Recorded data:
'''
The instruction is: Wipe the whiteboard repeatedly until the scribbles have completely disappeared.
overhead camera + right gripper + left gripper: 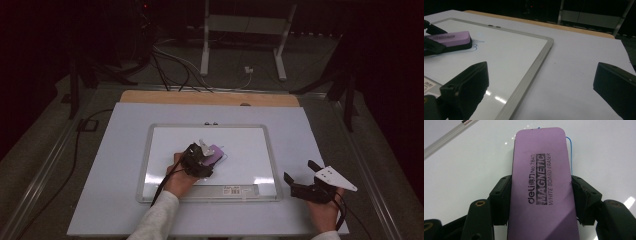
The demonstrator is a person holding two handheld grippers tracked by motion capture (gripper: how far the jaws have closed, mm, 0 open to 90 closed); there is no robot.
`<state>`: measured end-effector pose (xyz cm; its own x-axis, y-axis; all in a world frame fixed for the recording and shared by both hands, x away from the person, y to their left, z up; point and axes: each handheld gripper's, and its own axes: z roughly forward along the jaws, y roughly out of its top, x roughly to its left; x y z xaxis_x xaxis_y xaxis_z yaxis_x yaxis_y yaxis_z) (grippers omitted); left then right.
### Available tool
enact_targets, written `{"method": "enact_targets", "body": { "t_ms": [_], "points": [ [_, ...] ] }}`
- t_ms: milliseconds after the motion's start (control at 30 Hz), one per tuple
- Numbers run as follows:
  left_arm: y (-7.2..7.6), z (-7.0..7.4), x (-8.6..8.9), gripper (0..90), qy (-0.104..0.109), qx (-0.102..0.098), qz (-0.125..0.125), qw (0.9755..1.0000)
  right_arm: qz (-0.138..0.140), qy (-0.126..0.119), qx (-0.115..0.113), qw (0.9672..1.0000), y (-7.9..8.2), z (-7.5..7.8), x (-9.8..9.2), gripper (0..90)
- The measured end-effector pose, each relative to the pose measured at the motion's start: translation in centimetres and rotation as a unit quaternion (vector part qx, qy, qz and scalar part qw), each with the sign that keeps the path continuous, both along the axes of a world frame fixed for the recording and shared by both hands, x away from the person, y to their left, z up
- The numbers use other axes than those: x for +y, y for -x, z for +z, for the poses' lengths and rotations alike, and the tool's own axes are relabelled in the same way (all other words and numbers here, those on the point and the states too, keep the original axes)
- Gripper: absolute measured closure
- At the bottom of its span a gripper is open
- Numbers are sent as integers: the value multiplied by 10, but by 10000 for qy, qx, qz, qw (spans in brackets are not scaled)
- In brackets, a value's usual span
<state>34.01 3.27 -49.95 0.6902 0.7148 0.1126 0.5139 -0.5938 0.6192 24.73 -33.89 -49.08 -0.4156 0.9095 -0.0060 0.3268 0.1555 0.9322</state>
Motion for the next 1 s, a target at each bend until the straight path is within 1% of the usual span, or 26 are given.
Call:
{"method": "enact_targets", "body": {
  "t_ms": [33,67,167,233,267,300,333,367,400,433,633,733,767,867,933,1000],
  "points": [
    [-2,0,1,412,17,-14,85,10000,1,4,-6,10000,0,0,0,4],
    [-4,-1,2,412,-25,-65,164,9998,0,3,-8,10000,0,0,0,4],
    [-12,-1,9,412,-89,-122,439,9989,-18,-15,-18,10000,1,0,-2,4],
    [-20,-1,15,412,-180,-163,687,9973,-25,-16,-14,10000,1,0,-2,4],
    [-22,-1,17,412,-202,-179,766,9967,-23,-20,-14,10000,1,0,-2,4],
    [-25,-1,20,412,-187,-148,872,9959,-22,-19,-15,10000,1,0,-2,4],
    [-27,-1,22,412,-101,-65,920,9957,-20,-15,-16,10000,1,0,-2,4],
    [-27,-1,23,412,-77,-41,934,9956,-16,-15,-16,10000,0,0,-2,4],
    [-27,-1,21,412,-105,-77,936,9955,-14,-10,-16,10000,0,0,-2,4],
    [-25,0,19,413,-204,-135,909,9956,-15,-9,-14,10000,0,0,-2,4],
    [-11,0,7,413,-189,-120,564,9982,-3,3,-12,10000,0,0,-1,4],
    [-4,0,0,413,-91,-48,389,9992,-1,1,-5,10000,0,0,0,4],
    [-1,0,-2,413,-16,-1,315,9995,2,1,-9,10000,0,0,0,4],
    [8,0,-9,412,77,68,43,9999,-4,2,-13,10000,0,0,-1,4],
    [14,1,-14,413,26,50,-113,9999,-6,4,-17,10000,0,0,-1,4],
    [16,1,-16,413,-22,-4,-146,9999,-4,6,-20,10000,0,0,-1,4]
  ]
}}
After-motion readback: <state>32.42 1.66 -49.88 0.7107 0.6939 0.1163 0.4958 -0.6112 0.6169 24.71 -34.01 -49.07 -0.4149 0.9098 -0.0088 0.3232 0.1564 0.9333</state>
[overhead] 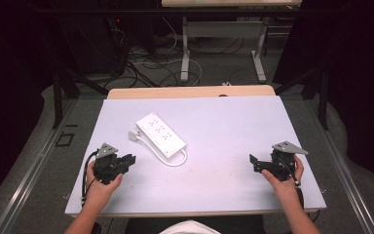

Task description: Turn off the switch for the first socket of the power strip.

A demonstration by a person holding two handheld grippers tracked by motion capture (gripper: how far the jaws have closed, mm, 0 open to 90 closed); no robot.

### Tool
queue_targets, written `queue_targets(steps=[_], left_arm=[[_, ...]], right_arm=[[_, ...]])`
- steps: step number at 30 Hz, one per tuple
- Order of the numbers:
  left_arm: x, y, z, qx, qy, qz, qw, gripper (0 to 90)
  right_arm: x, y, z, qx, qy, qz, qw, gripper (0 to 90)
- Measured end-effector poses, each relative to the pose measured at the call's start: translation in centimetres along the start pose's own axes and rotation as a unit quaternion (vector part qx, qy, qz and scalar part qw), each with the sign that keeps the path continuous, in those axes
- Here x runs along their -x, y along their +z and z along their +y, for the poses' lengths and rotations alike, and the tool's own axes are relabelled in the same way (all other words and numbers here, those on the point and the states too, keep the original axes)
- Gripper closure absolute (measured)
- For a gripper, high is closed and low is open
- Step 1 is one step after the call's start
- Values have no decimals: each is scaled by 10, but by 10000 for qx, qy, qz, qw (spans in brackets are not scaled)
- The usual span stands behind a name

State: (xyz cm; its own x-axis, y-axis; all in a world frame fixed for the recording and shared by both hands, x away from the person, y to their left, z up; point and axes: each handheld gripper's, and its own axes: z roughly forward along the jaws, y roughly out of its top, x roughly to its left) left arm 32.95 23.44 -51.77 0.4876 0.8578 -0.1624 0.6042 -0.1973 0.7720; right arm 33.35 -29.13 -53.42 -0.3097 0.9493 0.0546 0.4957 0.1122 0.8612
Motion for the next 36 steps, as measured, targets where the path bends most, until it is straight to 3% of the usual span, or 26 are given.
queue_targets(steps=[11, 12, 31, 32, 36], left_arm=[[-1, -3, 5, -46, -176, 33, 9998, 893], [0, -3, 5, -19, -279, 12, 9996, 898], [-3, -9, 28, -111, -226, -29, 9997, 900], [-3, -9, 30, -95, -227, -36, 9997, 900], [-2, -8, 36, -97, -247, -52, 9996, 900]], right_arm=[[-1, 0, 0, -27, 65, -3, 10000, 5], [-2, 0, 0, -32, 67, -7, 10000, 6], [-2, 2, -1, -66, 89, -34, 9999, 8], [-2, 1, -1, -184, 63, -16, 9998, 8], [-2, 3, -2, -40, 80, -40, 10000, 9]])
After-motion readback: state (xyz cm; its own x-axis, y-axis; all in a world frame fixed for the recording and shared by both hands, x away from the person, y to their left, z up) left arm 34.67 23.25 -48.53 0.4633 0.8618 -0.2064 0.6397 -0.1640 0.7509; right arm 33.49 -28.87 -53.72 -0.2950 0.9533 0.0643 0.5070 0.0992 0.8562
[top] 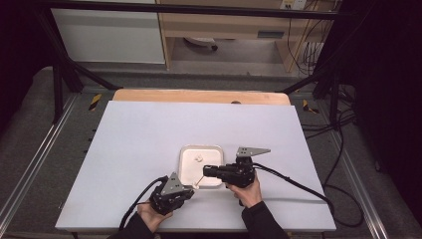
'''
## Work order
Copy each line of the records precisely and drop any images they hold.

## Problem solution
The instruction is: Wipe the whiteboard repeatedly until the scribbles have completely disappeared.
overhead camera + right gripper + left gripper: 
The demonstrator is a person holding two handheld grippers tracked by motion capture (gripper: how far the jaws have closed, mm, 0 open to 90 closed); there is no robot.
`<state>`: measured end-effector pose (xyz cm; its own x-axis, y-axis; all in a world frame fixed for the recording and shared by both hands, x away from the person, y to their left, z up; point and axes: each handheld gripper's, and its own axes: z roughly forward along the jaws, y roughly out of its top, x roughly to its left; x y z xaxis_x xaxis_y xaxis_z yaxis_x yaxis_y yaxis_z) (grippers omitted); left then right.
### Available tool
enact_targets, written `{"method": "enact_targets", "body": { "t_ms": [_], "points": [ [_, ...] ] }}`
- t_ms: milliseconds after the motion's start (control at 30 Hz), one per tuple
- Numbers run as follows:
  left_arm: y (-7.2..7.6), z (-7.0..7.4), x (-8.6..8.9), gripper (0..90), qy (-0.104..0.109), qx (-0.102..0.098), qz (-0.125..0.125), qw (0.9755..1.0000)
  right_arm: qz (-0.138..0.140), qy (-0.126..0.119), qx (-0.115..0.113), qw (0.9672..1.0000), y (-7.9..8.2), z (-7.5..7.8), x (-9.8..9.2), gripper (0..90)
- The measured end-effector pose, each relative to the pose measured at the motion's start: translation in centimetres and rotation as a unit quaternion (vector part qx, qy, qz and scalar part qw), each with the sign that keeps the path continuous, both along the axes of a world frame fixed for the recording and shared by both hands, x away from the person, y to their left, z up
- The numbers use other axes than those: x for +y, y for -x, z for +z, for the poses' lengths and rotations alike, and the tool's own axes are relabelled in the same way (all other words and numbers here, those on the point and the states too, keep the original axes)
- Gripper: absolute measured closure
- At the bottom of its span a gripper is open
- Numbers are sent as integers: the value multiplied by 10, but by 10000 for qy, qx, qz, qw (spans in brackets are not scaled)
- In brackets, a value's usual span
<state>34.01 3.27 -49.95 0.6902 0.7148 0.1126 0.5139 -0.5938 0.6192 24.73 -33.89 -49.08 -0.4156 0.9095 -0.0060 0.3268 0.1555 0.9322</state>
Motion for the next 1 s, a target at each bend until the straight path is within 1% of the usual span, or 26 are given.
Call:
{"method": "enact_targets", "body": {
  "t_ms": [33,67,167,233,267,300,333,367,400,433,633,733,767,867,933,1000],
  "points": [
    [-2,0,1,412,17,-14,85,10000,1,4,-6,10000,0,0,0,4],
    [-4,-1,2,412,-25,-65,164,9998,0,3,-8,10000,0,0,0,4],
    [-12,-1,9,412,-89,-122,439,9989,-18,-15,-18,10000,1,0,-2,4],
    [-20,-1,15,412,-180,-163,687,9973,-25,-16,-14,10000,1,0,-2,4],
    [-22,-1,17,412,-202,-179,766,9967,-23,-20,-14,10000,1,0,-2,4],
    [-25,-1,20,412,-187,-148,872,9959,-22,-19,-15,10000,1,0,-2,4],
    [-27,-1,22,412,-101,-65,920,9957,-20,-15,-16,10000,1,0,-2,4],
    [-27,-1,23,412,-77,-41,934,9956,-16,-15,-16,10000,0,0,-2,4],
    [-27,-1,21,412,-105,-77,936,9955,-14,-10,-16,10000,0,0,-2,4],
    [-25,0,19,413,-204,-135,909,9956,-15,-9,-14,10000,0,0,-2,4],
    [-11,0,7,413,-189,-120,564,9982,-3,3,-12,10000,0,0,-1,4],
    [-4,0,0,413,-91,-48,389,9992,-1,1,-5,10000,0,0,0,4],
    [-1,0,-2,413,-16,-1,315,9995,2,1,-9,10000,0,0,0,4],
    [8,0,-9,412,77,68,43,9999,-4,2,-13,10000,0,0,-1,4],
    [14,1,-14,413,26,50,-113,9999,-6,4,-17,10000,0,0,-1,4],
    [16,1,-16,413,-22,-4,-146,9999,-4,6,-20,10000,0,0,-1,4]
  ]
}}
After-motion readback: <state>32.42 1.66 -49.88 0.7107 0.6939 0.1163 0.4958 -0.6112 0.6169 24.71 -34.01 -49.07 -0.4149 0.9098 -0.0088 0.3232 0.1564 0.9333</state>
[overhead] 

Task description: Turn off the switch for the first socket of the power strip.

A demonstration by a person holding two handheld grippers tracked by motion capture (gripper: how far the jaws have closed, mm, 0 open to 90 closed); no robot.

### Tool
queue_targets, written `queue_targets(steps=[_], left_arm=[[_, ...]], right_arm=[[_, ...]])`
- steps: step number at 30 Hz, one per tuple
- Order of the numbers:
  left_arm: x, y, z, qx, qy, qz, qw, gripper (0 to 90)
  right_arm: x, y, z, qx, qy, qz, qw, gripper (0 to 90)
- Measured end-effector poses, each relative to the pose measured at the call's start: translation in centimetres along the start pose's own axes and rotation as a unit quaternion (vector part qx, qy, qz and scalar part qw), each with the sign that keeps the path continuous, in those axes
- Here x runs along their -x, y along their +z and z along their +y, for the poses' lengths and rotations alike, and the tool's own axes are relabelled in the same way (all other words and numbers here, those on the point and the states too, keep the original axes)
- Gripper closure absolute (measured)
- For a gripper, high is closed and low is open
- Step 1 is one step after the call's start
- Values have no decimals: each is scaled by 10, but by 10000 for qx, qy, qz, qw (spans in brackets are not scaled)
- The usual span stands behind a name

State: (xyz cm; its own x-axis, y-axis; all in a world frame fixed for the recording and shared by both hands, x away from the person, y to their left, z up; point and axes: each handheld gripper's, and its own axes: z roughly forward along the jaws, y roughly out of its top, x roughly to its left) left arm 32.95 23.44 -51.77 0.4876 0.8578 -0.1624 0.6042 -0.1973 0.7720; right arm 33.35 -29.13 -53.42 -0.3097 0.9493 0.0546 0.4957 0.1122 0.8612
Motion for the next 36 steps, as measured, targets where the path bends most, until it is straight to 3% of the usual span, or 26 are given.
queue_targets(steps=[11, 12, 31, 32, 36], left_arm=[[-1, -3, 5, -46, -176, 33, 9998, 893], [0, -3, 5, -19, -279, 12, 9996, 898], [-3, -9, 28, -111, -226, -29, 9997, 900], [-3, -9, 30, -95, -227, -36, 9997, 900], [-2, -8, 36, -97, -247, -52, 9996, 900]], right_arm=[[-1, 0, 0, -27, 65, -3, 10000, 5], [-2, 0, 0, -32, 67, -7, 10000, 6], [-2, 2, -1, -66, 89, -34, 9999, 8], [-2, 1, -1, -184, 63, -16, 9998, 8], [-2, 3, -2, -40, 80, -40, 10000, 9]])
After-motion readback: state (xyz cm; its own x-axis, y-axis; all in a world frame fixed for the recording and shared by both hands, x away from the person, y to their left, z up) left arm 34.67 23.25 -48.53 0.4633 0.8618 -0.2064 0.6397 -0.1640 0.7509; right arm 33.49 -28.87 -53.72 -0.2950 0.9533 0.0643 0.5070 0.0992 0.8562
[top] 

No further work remains on this exercise.